### PROBLEM REQUIREMENTS
The data should be written out in full, exactly as it stands, and the pictures dropped.

=== Begin Enclosure ===

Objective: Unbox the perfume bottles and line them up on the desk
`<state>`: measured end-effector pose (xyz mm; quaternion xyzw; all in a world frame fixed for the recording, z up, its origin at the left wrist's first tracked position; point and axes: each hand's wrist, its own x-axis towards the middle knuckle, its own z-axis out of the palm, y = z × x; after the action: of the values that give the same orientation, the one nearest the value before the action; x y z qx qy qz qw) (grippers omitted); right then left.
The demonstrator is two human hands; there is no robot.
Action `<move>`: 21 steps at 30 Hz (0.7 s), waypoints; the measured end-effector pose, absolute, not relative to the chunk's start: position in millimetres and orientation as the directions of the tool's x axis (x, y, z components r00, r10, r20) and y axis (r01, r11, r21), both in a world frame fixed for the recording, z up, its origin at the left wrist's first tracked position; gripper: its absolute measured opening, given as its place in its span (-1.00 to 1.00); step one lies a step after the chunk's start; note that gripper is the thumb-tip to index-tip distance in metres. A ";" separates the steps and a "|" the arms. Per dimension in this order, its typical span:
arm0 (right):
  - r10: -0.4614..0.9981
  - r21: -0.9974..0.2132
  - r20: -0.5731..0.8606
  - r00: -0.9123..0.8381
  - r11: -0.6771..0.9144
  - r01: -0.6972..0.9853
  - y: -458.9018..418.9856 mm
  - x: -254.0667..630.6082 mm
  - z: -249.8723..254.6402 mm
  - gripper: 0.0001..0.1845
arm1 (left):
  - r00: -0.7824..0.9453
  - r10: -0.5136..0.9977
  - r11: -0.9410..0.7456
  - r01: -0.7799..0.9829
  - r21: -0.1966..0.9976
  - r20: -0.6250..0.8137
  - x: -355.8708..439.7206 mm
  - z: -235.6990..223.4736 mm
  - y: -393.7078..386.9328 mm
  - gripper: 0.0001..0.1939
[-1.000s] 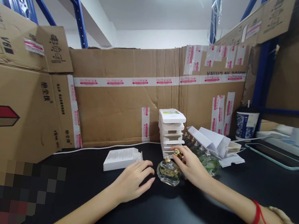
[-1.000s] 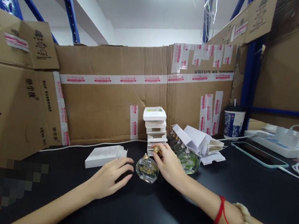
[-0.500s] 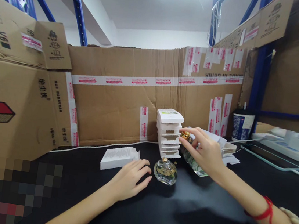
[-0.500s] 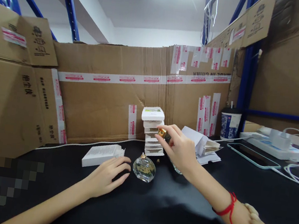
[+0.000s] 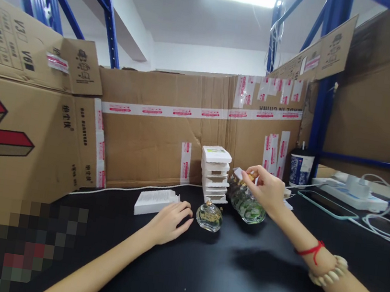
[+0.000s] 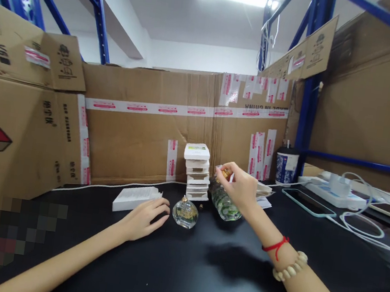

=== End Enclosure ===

### SOLUTION TO THIS PROBLEM
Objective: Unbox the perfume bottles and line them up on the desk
`<state>`: measured end-effector pose (xyz mm; quaternion xyzw; all in a world frame fixed for the recording, z up, its origin at the left wrist's first tracked position; point and axes: each hand's wrist, its own x-axis towards the middle knuckle, its own z-axis out of the palm, y = z × x; after the action: of the values that give the same orientation, the one nearest the value before the action; x y z qx qy qz qw) (grippers omitted); right then left.
The demonstrator is two human hands; there is no robot.
Action `<move>`: 21 steps at 30 Hz (0.7 s), waypoints; the measured end-effector pose, absolute, not relative to the chunk's start: position in millimetres and orientation as the directions of the tool's x axis (x, y, z components r00, r10, r20) and y axis (r01, r11, r21), both in a world frame fixed for the recording, z up, its origin at the left wrist's first tracked position; gripper: its absolute measured opening, given as its place in its span (-1.00 to 1.00); step one lies a step after the chunk's start; note that gripper is the thumb-tip to index-tip distance in metres. A ";" separates the steps and a "|" the arms. Per dimension in this order, its typical span:
arm0 (right):
  - r10: -0.4614..0.9981
  - r21: -0.9974..0.2132
  - r20: -0.5731..0.8606
  - r00: -0.9123..0.8381
  - r11: -0.6771..0.9144
  - r01: -0.6972..0.9853
  - y: -458.9018..418.9856 mm
  - x: -254.0667..630.6082 mm
  - z: -249.8723..254.6402 mm
  - gripper: 0.0001..0.1845
arm1 (left):
  - r00: -0.7824..0.9453
  - r10: -0.5136..0.9977
  - r11: -0.9410..0.7456
  - r01: -0.7799..0.9829
  - r21: -0.1966..0.9976
  - r20: -0.6250..0.8137
  - x: -355.8708..439.7206 mm
  - z: -235.6990..223.4736 mm
  - y: -393.7078..386.9328 mm
  - gripper: 0.0001..0.1939
[-1.000s] 
[-1.000s] 
[-0.500s] 
[-0.500s] 
[+0.000s] 
[+0.000s] 

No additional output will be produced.